De viering van 15-jaar Veldleeuwerik vond plaats bij Maatschap Grijssen in Zeewolde. Dick Grijssen was samen met zijn vrouw Willy de hele dag gastheer tijdens de diverse toespraken en workshops op zijn erf. Dat Veldleeuwerik zich de komende jaren nog meer wil richten op verduurzaming van bodembeheer, gewasbescherming en het verbetering van biodiversiteit klinkt de akkerbouwer als muziek in de oren. “In het begin was ik eigenlijk een beetje sceptisch over Veldleeuwerik. Ik dacht nog meer regels en verplichtingen. En daar had ik geen zin in. Toch ben ik acht jaar geleden door andere leden overgehaald om deel te nemen en inmiddels ben ik vol overtuiging een Veldleeuwerik-teler. Er is sindsdien heel veel veranderd op het bedrijf. Veel meer aandacht voor de bodem en gewasbescherming. De teelttechnieken zijn hierop aangepast, evenals het machinepark.

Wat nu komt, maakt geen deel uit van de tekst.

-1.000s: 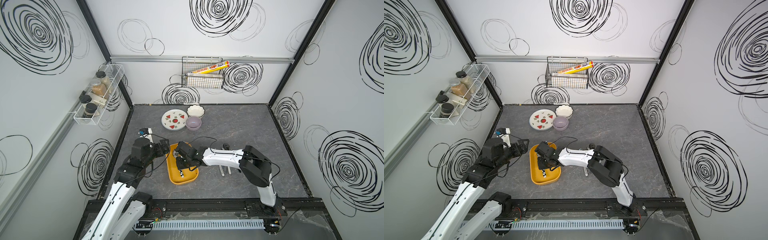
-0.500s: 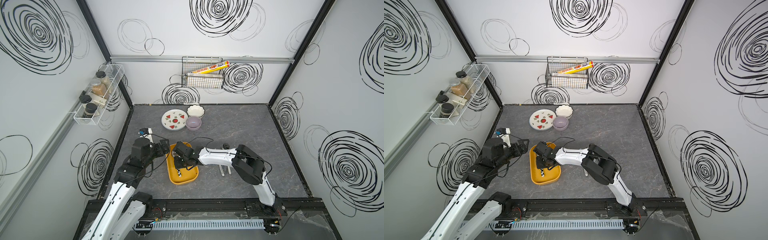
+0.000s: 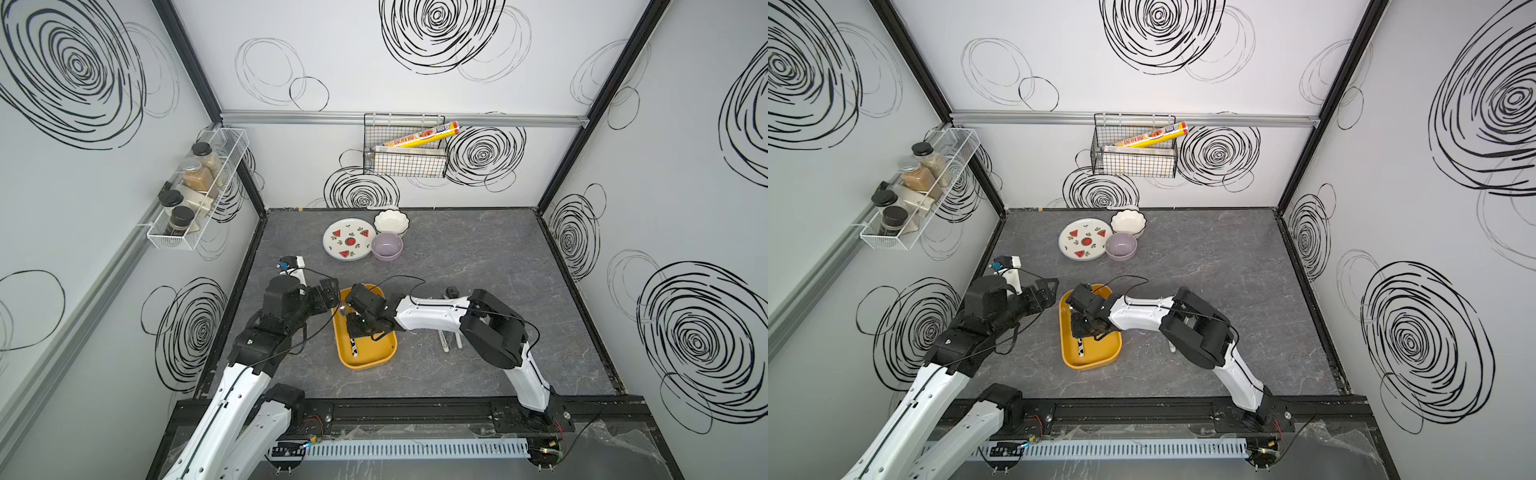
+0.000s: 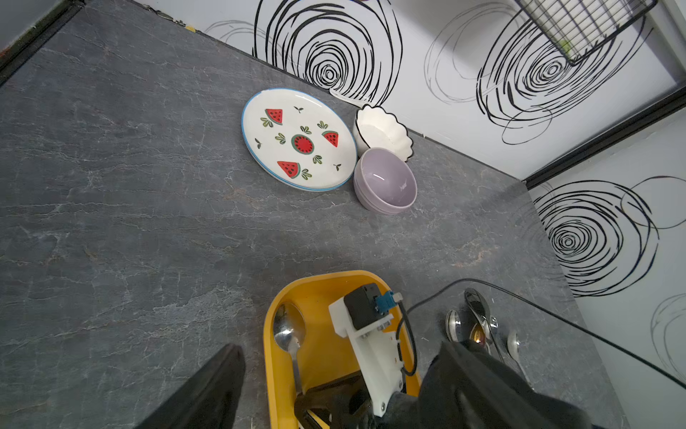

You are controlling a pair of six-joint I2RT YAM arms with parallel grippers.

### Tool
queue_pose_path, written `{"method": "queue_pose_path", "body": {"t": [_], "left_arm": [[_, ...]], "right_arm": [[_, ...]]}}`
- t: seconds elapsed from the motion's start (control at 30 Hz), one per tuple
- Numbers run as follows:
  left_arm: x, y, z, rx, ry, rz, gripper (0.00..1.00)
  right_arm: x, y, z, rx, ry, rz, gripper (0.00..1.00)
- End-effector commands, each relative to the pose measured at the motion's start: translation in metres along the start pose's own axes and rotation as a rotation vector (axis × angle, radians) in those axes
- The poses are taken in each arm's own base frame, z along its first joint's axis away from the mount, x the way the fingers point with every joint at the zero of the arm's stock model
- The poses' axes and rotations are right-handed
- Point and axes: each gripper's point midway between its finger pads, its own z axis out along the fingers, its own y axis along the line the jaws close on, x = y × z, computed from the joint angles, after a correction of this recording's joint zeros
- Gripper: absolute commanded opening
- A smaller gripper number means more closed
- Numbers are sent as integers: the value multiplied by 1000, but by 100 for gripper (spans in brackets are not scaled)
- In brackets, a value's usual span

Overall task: Put the spoon into the storage box
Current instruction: Place the spoon in the storage box, then pick up the spoon from the center of the board.

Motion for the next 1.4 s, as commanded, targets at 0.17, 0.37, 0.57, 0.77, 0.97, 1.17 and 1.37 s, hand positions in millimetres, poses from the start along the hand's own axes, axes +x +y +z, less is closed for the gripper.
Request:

In de praktijk betekent dat we (meestal) met lichtere machines zijn gaan werken.”
Onderdeel zijn van Veldleeuwerik betekent volgens Grijsen vooral veel dingen uitproberen: “Soms lukt het en soms ook niet en dan ga je terug naar de basis. Maar je wordt door andere teler voortdurend geprikkeld om vernieuwingen door te voeren.”
In tegenstelling tot enkele andere Veldleeuwerik-telers heeft Grijsen niet de overstap gemaakt naar biologisch. “Nee, maar ik ben wel andere gewassen gaan telen om de bodem gezond te houden. We gaan bijvoorbeeld niet mee in de trend om meer suikerbieten te gaan verbouwen.”
De viering van 15-jaar Veldleeuwerik vindt midden in het groeiseizoen plaats. Grijsen benadruk graag tijd vrij te maken voor een dergelijke bijeenkomst waar honderden mensen op af komen. Maar eigenlijk had hij zijn tijd nóg liever op het land doorgebracht: “Ik wil mijn vak graag uitdragen en ben trots op mijn bedrijf, maar ik sta ook te trappelen om het onkruid op de akkers te lijf te gaan. Ik moet de uien nog door en ook in de wortelen en aardappelen staat hier en daar nog wel wat. Dus hoe leuk het ook was om iedereen hier te mogen ontvangen, de komende tijd gaan we weer gewoon het land op.”